Cape Town - Just how much smarter and more "worldly" have a battery of overseas-based Springboks become through their tenures abroad?

That is a tantalising question that should begin to be answered every bit as much from the Bok bench at Ellis Park on Saturday as from the starting line-up against Australia (17:05 kick-off).

While Toulouse-based new cap Rynhardt Elstadt on the open-side flank will have plenty of curious eyes cast onto him in the Rugby Championship opener - probably more so than veteran, Bath-employed loose forward colleague Francois Louw, who has had plenty of Test exposure in the last couple of seasons - it is off the splinters, more likely, that a group of foreign-based players will get the chance to solidly resurrect their credentials in this World Cup year.

The bench that head coach Rassie Erasmus has chosen for Saturday happens to be unusually laden - 50 percent of the eight - with personnel who are presently on the books of northern hemisphere clubs: Vincent Koch (Saracens), Marcell Coetzee (Ulster), Cobus Reinach (Northampton) and Frans Steyn (Montpellier).

That most of them have been short of a first-class gallop in recent weeks, due to the off-season in those climes, could go some way to explaining why he intends infusing them largely for later portions of the Wallaby contest, presumably giving the majority of them the last quarter or thereabouts to strut their stuff in the thin Highveld air.

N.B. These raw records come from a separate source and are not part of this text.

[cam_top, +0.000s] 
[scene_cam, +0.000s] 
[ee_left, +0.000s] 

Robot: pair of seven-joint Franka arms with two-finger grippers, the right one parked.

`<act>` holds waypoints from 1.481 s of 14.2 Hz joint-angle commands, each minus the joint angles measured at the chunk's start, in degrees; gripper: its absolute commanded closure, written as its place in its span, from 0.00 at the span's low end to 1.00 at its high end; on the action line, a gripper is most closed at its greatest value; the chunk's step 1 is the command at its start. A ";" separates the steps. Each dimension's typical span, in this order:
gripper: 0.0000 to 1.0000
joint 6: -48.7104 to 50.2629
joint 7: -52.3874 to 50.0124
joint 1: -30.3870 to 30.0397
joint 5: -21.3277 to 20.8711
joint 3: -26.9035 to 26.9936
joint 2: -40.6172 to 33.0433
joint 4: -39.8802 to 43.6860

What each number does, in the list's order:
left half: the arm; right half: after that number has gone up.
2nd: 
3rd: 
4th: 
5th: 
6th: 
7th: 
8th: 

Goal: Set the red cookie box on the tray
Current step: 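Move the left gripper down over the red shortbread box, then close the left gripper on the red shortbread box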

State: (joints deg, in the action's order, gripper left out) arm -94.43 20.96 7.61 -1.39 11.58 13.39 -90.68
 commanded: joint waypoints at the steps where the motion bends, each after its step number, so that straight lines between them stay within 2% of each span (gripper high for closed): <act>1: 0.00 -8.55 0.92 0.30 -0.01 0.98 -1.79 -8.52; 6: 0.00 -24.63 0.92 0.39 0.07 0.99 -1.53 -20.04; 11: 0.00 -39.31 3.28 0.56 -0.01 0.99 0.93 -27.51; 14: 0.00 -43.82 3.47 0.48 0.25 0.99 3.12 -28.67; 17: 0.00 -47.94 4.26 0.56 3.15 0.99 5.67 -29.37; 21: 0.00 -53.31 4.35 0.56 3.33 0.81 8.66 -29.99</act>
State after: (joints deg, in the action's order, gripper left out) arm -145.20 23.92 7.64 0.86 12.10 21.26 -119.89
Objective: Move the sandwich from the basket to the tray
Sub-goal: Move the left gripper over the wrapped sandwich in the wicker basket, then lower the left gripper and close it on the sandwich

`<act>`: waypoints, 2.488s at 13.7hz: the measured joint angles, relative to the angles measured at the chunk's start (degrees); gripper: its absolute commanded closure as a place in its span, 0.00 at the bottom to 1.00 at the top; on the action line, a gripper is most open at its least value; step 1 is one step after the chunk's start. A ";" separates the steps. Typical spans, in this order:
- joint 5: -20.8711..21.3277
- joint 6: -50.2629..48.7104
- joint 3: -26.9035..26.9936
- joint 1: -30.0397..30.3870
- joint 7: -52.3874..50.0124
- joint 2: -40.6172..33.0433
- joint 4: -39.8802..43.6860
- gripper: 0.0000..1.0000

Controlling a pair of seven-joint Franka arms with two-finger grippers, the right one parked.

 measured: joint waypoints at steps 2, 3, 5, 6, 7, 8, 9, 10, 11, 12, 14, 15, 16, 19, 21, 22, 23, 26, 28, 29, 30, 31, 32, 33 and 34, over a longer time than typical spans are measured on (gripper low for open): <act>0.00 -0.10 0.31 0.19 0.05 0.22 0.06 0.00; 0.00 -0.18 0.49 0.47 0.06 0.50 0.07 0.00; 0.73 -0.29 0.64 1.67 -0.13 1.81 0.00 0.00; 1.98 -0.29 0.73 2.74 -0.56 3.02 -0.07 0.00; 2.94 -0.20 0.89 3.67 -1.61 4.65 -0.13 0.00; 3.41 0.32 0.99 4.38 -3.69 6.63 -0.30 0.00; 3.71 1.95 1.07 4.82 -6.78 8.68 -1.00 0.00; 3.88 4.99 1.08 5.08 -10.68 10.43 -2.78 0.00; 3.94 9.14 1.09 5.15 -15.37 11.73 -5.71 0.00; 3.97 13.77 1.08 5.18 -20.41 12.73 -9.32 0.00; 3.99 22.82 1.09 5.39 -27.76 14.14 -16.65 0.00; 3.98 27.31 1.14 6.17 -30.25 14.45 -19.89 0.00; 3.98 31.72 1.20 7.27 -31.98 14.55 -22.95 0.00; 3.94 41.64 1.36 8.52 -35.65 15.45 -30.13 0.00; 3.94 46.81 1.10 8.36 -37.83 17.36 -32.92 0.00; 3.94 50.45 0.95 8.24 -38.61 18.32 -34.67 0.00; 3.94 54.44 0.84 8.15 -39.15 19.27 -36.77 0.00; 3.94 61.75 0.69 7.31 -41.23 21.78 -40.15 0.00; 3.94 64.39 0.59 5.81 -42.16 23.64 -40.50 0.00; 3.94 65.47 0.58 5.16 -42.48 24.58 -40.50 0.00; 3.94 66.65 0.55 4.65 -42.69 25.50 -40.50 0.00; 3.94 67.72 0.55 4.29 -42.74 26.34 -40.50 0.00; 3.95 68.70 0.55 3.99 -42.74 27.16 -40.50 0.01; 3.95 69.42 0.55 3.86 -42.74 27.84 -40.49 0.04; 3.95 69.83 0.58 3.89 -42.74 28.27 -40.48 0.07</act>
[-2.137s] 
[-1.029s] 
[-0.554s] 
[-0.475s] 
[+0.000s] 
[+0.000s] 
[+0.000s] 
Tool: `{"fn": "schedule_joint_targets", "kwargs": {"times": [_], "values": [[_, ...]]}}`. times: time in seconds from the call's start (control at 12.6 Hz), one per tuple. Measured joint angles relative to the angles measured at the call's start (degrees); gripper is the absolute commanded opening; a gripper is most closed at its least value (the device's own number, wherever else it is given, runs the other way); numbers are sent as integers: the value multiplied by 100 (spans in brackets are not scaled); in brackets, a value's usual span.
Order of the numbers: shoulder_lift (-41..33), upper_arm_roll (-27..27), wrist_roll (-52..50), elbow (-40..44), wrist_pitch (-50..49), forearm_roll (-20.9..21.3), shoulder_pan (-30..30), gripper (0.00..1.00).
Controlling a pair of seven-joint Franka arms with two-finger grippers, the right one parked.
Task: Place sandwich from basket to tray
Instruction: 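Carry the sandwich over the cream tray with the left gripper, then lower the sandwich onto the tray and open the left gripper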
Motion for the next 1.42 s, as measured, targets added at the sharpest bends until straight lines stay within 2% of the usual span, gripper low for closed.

But it will nevertheless be a fascinating little gauge of their hunger and sharpness to aid the Bok cause in a season culminating in the Japan-staged global extravaganza toward year’s end.

What we already know, almost beyond dispute, is that all four cut it at the highest level when offering their A-games, if you like.

Someone like Steyn has especially little to prove: the burly utility back is the lone survivor of the entire, broader current Bok squad from the 2007 World Cup-winning one under Jake White’s now distant tenure. (He was already a star then, and overwhelmingly remains that to this day.)

Or does he?

The single-minded, often unpredictable character, 32, has only contributed actively to the Bok cause three times – all as a substitute, in 2017 - in the last seven years, which is not exactly the greatest statement of green-and-gold commitment, whatever the varying reasons for his long absences.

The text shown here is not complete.